# Licence for building



## Bricktint (Aug 10, 2015)

Hi all I am about to complete a purchase of a villa in Costa blanca North (Benissa Costa) I say about to it's actually not until the end of September the property has been empty for an estimated 10years and will require quite extensive reform to both interior and exterior including a garden full of Pine trees.
I understand that major works (pools extensions structure work etc) require an architect and for minor works you apply to town hall with an estimate of cost and pay 4% or whatever the current rate is in the area.

The bit I'm struggling to understand is for example I will have approximately 30 trees and would like to remove say 12-15 of them, does this mean I should get a quote for the removal costs then approach town hall to pay 4%tax then the town hall will come to my property and maybe say you can only remove 1or2 or even say no to any (touch wood that doesn't happen) do I then have to claim the tax paid or part of it back ?
If anyone could put me straight on the process please please do.
Many thanks


----------



## snikpoh (Nov 19, 2007)

When I applied to have work done, I paid the tax and also an insurance as I needed scaffolding in the street. 

I subsequently didn't go ahead with the work.

I went back to the town hall and was given a full refund.



Be careful, all our pine trees are protected and so NONE of them can be removed (unless they become dangerous of course ).

It's best to check with the town hall first and have them inspect the site BEFORE you submit any plans - an architect might be able to help here.


----------



## Bricktint (Aug 10, 2015)

That was quick, Thanks for that I won't need scaffolding on the street so that's one saving on the extra ins!
There are four new villas being built next door and they have removed quite a lot of the trees so I'm fingers crossed that I will be able to get away with doing the same!

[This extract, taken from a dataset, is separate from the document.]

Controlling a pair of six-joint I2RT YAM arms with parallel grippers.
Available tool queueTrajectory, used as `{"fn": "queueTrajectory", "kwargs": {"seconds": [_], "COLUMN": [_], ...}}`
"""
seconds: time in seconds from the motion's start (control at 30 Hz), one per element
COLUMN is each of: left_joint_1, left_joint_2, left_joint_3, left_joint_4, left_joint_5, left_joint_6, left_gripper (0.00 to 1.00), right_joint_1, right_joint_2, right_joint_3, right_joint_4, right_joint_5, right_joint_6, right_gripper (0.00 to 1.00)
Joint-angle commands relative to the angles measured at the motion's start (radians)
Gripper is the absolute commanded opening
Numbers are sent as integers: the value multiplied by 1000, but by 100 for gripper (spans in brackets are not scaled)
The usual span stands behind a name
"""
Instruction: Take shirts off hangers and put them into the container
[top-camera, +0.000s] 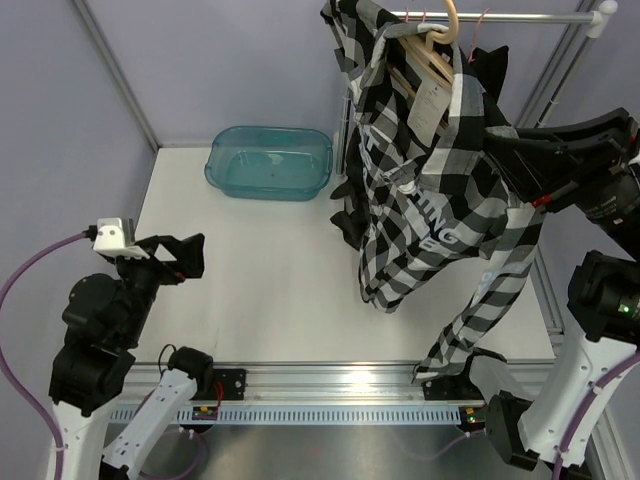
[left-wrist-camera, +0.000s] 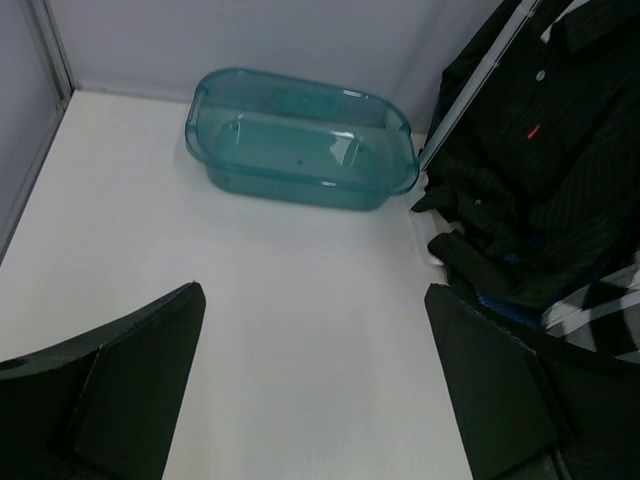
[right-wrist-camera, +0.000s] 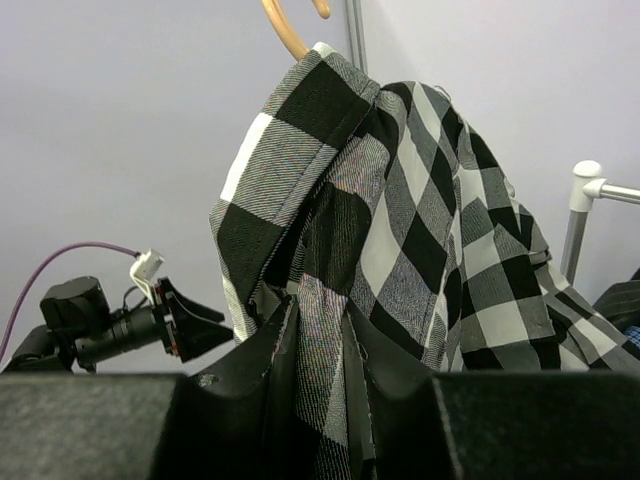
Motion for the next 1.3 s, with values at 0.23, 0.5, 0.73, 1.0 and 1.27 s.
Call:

When you go to the town hall what do you actually need to bring with you, if I was painting a wall myself for example do I need to write down detailed plan of what wall materials I expect to use and how much labour costs would be if I used a contractor, or do you just say I'm painting a wall at this address, 

It's the whys what's and how's of the process that I'm finding difficult to understand, 
Thanks again


----------



## snikpoh (Nov 19, 2007)

Bricktint said:


> That was quick, Thanks for that I won't need scaffolding on the street so that's one saving on the extra ins!
> There are four new villas being built next door and they have removed quite a lot of the trees so I'm fingers crossed that I will be able to get away with doing the same!
> 
> When you go to the town hall what do you actually need to bring with you, if I was painting a wall myself for example do I need to write down detailed plan of what wall materials I expect to use and how much labour costs would be if I used a contractor, or do you just say I'm painting a wall at this address,
> ...


Everywhere is different and I don't know about Benissa.

When we painted our exterior walls, we were given a colour palette to choose from - only certain colours and textures were allowed.

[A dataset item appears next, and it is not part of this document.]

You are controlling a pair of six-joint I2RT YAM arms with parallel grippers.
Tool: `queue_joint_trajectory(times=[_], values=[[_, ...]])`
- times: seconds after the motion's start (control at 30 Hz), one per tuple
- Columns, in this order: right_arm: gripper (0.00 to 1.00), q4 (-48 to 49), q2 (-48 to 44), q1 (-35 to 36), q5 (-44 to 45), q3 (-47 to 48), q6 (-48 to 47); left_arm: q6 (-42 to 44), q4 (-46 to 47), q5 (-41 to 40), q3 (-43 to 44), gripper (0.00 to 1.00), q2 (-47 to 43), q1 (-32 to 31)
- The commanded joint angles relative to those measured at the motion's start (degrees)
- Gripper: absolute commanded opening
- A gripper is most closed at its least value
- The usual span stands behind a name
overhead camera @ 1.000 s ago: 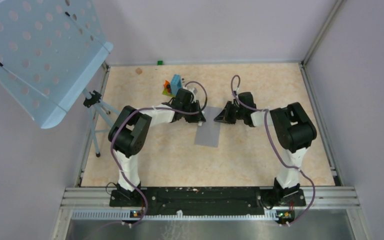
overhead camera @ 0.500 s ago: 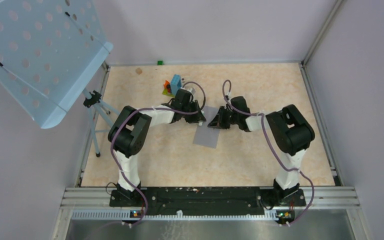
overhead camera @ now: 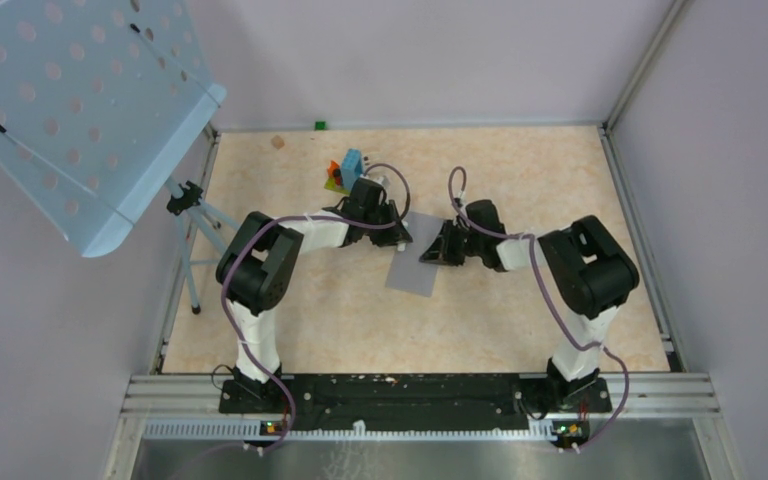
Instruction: Place the letter into the envelope and seal it
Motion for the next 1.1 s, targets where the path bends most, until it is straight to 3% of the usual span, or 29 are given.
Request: queue_joint_trajectory(times=[0.0,0.3,0.67,0.77,0.9,0.97,1.07], values=[[0.0,-5.6,-2.2,0.9,0.6,-2.2,-3.6,0.1,-5.4,-4.5,-2.7,0.0,4.0,-0.2],[0.0,-10.1,-6.7,2.4,1.9,-2.8,-6.1,-0.2,-4.7,-3.9,-2.6,0.0,4.1,-0.2],[0.01,-25.6,-22.5,-0.9,3.4,10.0,-7.1,4.4,1.0,2.7,0.9,0.0,-5.5,-0.3],[0.22,-28.5,-28.5,-3.6,2.8,11.3,-7.8,9.1,3.8,7.0,0.6,0.0,-10.4,-0.3],[0.49,-34.4,-34.3,-4.5,3.9,14.8,-12.4,16.5,6.4,19.1,0.1,0.0,-16.2,-0.3],[0.56,-36.9,-36.3,-4.6,4.2,16.8,-13.8,19.5,7.2,24.0,-0.7,0.0,-19.0,-0.3],[0.58,-40.2,-38.6,-4.6,5.0,19.7,-14.0,24.3,8.8,27.6,-3.6,0.0,-24.7,-0.4]])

Someone we knew put fake 'bricks' on the lower meter or their wall and were forced to remove it 3 years later!


----------



## Bricktint (Aug 10, 2015)

I think that may also be the case here with colours, I'm quite happy to do the same colour or similar, I guess it stops people painting their houses with all the colours of the rainbow, and keeps consistency in the area.

I'm hopefully going to try and do everything legal and stick to the rules, I would hate to spend effort time and money out then sit for the next however long worrying about if I'm going to be told to rip it down!

I have a building company in the UK so doing a bit some or most of the building work wouldn't stress me out to much I'm not even sure weather I'm permitted to do major works in Spain as I'm not registered as a business there or anything like that, it's these types of snipers of information it would be nice to know a bit about.

Thanks again for your reply every little helps.


----------



## snikpoh (Nov 19, 2007)

Around here you have to have an estimate from a professional builder (one who's registered) - you can't do the work your self!


----------



## Bricktint (Aug 10, 2015)

Around here you have to have an estimate from a professional builder (one who's registered) - you can't do the work your self!


So now I'm hoping that when you say around here you're not talking about the Costa blanca north area! 
That said it shows a great deal of thought from the authorities and in away a good source of protection for the local builders, if the UK had the same attitude it would have protected a lot of local companies and jobs.


----------